START Supplied material
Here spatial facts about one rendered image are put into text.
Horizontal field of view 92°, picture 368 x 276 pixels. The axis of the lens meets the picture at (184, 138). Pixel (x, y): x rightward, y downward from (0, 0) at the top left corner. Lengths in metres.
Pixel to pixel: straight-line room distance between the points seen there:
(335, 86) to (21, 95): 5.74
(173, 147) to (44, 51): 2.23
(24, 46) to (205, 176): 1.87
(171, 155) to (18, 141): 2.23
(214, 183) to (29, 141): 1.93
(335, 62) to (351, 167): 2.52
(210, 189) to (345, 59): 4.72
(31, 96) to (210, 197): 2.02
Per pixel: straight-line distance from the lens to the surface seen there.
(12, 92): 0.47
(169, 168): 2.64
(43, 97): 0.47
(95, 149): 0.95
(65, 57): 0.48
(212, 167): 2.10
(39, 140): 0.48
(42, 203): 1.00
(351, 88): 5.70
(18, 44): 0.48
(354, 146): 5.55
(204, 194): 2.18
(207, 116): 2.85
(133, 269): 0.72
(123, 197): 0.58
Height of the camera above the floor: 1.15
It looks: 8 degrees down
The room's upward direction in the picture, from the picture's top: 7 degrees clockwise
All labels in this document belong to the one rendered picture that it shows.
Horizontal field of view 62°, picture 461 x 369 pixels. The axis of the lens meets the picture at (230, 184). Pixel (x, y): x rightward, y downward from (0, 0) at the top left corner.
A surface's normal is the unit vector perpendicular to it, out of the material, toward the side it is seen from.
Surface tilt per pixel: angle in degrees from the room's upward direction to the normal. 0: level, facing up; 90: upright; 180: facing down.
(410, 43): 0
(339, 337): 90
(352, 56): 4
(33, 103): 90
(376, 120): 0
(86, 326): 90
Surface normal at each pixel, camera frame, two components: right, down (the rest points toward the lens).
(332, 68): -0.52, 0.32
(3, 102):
END Supplied material
#### What is needed
Each line from the start of the records through the line holding "(31, 96) to (210, 197): 2.02" must be returned exactly; nothing else belongs in the answer.

#### Your response
Here spatial facts about one rendered image are put into text.
Horizontal field of view 92°, picture 368 x 276 pixels. The axis of the lens meets the picture at (184, 138). Pixel (x, y): x rightward, y downward from (0, 0) at the top left corner. Lengths in metres.
Pixel to pixel: straight-line room distance between the points seen there:
(335, 86) to (21, 95): 5.74
(173, 147) to (44, 51): 2.23
(24, 46) to (205, 176): 1.87
(171, 155) to (18, 141): 2.23
(214, 183) to (29, 141): 1.93
(335, 62) to (351, 167): 2.52
(210, 189) to (345, 59): 4.72
(31, 96) to (210, 197): 2.02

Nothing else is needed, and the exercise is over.